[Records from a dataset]
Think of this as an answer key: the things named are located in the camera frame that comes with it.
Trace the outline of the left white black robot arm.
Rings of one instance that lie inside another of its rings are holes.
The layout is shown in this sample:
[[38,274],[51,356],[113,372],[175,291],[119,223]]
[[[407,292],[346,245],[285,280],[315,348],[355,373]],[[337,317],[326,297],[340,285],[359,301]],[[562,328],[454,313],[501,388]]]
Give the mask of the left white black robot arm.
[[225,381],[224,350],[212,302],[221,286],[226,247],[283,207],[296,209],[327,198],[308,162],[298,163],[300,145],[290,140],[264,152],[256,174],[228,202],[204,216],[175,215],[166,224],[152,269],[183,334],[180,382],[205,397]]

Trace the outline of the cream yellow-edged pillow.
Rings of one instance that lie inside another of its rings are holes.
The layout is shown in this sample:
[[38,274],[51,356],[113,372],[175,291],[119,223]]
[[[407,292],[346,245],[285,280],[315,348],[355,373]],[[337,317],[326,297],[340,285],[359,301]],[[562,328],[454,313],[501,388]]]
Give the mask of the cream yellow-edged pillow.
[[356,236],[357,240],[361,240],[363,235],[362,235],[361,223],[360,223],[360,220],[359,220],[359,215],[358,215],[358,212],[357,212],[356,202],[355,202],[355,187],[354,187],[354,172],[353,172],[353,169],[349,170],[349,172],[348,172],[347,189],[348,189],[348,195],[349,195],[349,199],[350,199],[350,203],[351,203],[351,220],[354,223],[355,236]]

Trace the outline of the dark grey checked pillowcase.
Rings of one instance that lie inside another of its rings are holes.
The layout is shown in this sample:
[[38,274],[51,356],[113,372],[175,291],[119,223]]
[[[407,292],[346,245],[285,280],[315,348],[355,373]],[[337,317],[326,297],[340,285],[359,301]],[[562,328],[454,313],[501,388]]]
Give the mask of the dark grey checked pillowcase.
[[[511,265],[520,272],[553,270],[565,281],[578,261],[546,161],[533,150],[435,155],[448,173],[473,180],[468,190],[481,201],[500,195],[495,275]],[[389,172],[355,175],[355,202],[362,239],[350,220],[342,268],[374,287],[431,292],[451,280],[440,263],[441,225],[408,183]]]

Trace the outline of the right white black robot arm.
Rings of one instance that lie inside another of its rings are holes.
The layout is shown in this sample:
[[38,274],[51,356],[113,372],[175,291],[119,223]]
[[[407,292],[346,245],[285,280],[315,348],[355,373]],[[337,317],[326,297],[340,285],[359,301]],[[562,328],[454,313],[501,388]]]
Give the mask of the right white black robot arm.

# [Work required]
Find the word "right" in the records. Copy every line it appears in.

# [Solution to this exercise]
Trace the outline of the right white black robot arm.
Give the mask of the right white black robot arm.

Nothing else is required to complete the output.